*** Opening of Data for the task ***

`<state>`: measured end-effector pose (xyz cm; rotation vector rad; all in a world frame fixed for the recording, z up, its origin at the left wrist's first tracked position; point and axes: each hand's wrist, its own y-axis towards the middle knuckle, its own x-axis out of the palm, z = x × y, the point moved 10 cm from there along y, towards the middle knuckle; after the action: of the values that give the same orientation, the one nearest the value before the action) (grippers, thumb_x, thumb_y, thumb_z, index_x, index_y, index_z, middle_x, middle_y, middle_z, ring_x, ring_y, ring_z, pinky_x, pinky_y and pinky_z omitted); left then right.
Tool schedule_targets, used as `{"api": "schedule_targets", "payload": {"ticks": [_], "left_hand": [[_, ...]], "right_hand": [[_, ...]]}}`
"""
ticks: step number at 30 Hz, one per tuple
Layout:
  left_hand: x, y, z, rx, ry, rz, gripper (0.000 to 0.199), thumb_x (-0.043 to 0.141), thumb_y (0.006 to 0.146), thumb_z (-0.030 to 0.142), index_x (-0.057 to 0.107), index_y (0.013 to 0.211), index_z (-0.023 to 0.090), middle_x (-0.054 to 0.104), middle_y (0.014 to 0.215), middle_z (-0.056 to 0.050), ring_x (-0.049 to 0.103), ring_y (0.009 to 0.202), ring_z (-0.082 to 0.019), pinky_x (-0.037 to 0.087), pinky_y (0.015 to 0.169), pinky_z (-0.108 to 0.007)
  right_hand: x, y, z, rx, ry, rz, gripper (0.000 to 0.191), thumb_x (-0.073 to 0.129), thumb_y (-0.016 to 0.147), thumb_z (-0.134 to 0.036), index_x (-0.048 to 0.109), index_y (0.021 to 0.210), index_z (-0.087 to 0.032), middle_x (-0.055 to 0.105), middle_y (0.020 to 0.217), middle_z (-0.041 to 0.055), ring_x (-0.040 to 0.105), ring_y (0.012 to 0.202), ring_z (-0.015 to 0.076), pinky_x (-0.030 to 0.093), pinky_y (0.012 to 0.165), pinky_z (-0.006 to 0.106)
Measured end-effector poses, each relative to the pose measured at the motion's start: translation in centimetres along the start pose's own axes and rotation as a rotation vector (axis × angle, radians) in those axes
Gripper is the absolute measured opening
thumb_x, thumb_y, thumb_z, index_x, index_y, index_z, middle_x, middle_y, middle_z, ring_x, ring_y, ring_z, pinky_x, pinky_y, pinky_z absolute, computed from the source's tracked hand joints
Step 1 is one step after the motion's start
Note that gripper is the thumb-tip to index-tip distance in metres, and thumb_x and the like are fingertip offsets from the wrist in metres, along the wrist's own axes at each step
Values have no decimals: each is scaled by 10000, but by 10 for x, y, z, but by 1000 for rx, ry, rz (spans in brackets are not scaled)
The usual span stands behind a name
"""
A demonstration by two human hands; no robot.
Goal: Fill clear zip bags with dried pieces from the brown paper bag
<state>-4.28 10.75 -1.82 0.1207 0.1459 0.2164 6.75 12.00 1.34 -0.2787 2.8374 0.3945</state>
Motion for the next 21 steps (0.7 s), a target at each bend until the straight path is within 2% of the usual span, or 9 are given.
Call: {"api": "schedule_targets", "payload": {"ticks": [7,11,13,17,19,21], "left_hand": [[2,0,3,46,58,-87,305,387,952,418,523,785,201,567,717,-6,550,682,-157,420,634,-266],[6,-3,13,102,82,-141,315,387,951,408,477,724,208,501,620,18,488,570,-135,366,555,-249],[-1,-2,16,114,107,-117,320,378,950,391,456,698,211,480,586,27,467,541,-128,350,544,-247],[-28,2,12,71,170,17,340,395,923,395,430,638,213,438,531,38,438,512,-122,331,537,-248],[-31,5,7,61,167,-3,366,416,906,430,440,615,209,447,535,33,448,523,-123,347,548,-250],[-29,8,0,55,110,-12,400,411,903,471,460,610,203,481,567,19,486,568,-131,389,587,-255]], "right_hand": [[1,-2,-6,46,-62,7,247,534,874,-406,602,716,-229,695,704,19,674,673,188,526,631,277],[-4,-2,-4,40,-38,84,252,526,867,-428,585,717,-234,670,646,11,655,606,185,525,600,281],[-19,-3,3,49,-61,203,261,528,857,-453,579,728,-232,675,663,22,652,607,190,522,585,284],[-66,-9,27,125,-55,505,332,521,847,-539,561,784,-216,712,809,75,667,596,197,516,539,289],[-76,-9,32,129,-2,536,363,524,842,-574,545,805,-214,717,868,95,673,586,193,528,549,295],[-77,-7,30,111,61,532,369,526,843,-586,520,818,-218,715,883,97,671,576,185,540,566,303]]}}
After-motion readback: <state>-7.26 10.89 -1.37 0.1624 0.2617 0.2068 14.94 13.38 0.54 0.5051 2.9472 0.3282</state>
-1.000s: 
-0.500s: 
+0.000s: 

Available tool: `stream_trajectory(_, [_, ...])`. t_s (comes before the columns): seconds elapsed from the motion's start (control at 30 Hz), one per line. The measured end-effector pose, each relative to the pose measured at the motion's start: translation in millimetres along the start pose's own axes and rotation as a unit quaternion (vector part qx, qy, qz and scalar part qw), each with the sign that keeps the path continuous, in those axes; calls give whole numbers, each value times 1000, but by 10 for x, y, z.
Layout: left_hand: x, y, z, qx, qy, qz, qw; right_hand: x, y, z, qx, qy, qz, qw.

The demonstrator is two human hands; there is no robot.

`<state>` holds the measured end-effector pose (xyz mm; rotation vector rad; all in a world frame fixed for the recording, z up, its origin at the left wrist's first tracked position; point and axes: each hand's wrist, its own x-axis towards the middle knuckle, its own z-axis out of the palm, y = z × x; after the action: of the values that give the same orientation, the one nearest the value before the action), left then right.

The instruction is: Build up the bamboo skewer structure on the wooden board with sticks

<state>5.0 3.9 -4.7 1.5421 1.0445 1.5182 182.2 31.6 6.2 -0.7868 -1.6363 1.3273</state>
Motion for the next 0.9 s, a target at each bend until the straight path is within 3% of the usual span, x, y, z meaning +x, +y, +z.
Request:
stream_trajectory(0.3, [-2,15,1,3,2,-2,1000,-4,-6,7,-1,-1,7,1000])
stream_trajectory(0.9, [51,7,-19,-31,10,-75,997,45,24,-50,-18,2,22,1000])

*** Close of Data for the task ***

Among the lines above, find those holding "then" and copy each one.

`<state>`: measured end-effector pose (xyz cm; rotation vector rad; all in a world frame fixed for the recording, z up, its origin at the left wrist's first tracked position; point and axes: each hand's wrist, its own y-axis towards the middle knuckle, its own x-axis out of the palm, z = x × y, the point moved 10 cm from there along y, towards the middle knuckle; after the action: of the values that give the same orientation, the one nearest the value before the action) (grippers, thumb_x, thumb_y, thumb_z, index_x, index_y, index_z, middle_x, middle_y, middle_z, ring_x, ring_y, ring_z, pinky_x, pinky_y and pinky_z omitted); left then right.
`<state>` holds the measured end-effector pose (xyz mm; rotation vector rad; all in a world frame fixed for the recording, z up, its origin at the left wrist's first tracked position; point and axes: each hand's wrist, its own x-axis towards the middle knuckle, its own z-axis out of the palm, y = z × x; after the action: of the values that give the same orientation, the one nearest the value before the action), left then right.

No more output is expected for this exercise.